§ Exercise
Extract every line of the material that holds the string "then".
___
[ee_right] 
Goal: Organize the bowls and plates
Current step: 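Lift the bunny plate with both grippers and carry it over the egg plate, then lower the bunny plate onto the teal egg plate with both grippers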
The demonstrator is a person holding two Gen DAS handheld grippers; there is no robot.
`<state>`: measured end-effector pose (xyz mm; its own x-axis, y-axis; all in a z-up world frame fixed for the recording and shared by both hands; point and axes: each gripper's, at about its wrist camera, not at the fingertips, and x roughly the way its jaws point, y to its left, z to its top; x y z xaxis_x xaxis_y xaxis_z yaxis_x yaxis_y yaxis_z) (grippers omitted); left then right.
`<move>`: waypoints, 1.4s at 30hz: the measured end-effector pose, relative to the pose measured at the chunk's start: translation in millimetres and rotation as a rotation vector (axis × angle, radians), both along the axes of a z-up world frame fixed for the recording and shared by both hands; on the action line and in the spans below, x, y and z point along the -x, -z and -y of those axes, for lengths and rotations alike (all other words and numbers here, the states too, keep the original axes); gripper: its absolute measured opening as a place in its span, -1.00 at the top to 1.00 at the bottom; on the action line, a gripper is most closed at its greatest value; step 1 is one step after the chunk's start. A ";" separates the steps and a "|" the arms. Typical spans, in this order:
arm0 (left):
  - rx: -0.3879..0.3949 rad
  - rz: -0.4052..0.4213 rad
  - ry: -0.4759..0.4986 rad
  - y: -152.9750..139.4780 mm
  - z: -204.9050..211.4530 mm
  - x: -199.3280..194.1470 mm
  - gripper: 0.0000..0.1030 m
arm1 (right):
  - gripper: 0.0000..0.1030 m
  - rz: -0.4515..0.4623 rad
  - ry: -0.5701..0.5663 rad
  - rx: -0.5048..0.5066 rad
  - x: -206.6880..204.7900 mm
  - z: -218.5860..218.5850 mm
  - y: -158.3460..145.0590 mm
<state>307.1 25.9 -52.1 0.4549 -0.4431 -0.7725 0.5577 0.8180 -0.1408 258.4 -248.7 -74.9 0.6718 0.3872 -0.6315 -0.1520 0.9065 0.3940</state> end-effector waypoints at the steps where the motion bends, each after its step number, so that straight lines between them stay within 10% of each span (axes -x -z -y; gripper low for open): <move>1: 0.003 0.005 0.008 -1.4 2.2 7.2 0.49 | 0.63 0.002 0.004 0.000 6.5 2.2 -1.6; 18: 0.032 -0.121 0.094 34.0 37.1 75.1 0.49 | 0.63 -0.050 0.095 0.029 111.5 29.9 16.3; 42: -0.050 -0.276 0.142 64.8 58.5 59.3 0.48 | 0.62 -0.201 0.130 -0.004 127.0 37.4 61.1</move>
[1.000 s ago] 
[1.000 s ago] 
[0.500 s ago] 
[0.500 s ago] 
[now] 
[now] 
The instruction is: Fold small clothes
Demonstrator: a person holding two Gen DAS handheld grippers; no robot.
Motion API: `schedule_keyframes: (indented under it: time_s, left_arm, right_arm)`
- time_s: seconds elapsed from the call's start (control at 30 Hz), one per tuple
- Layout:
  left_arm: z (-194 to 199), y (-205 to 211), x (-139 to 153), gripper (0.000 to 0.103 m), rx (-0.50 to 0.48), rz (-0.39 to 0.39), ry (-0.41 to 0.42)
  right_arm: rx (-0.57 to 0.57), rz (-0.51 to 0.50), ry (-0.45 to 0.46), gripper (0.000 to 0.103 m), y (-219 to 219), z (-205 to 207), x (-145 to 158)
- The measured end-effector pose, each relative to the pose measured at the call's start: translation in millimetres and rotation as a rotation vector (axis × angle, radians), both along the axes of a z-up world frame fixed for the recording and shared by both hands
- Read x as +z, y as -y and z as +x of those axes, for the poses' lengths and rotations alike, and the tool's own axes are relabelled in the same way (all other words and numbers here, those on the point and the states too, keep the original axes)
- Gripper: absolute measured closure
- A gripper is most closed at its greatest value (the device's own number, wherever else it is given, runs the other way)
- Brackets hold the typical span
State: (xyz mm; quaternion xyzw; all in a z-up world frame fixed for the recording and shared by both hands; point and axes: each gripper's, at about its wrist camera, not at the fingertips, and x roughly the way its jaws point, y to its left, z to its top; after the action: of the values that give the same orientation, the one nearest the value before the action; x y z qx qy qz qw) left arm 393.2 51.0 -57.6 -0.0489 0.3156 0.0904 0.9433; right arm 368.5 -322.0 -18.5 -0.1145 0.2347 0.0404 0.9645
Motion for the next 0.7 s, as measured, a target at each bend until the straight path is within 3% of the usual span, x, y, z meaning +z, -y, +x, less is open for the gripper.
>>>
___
§ Task result
Current step: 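Lift the bunny plate with both grippers and carry it over the egg plate, then lower the bunny plate onto the teal egg plate with both grippers
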`<state>`: measured end-effector pose (xyz mm; its own x-axis, y-axis; all in a z-up world frame fixed for the recording and shared by both hands; point and axes: each gripper's, at about its wrist camera, not at the fingertips, and x roughly the way its jaws point, y to its left, z to its top; x y z xaxis_x xaxis_y xaxis_z yaxis_x yaxis_y yaxis_z) (grippers omitted); left then right.

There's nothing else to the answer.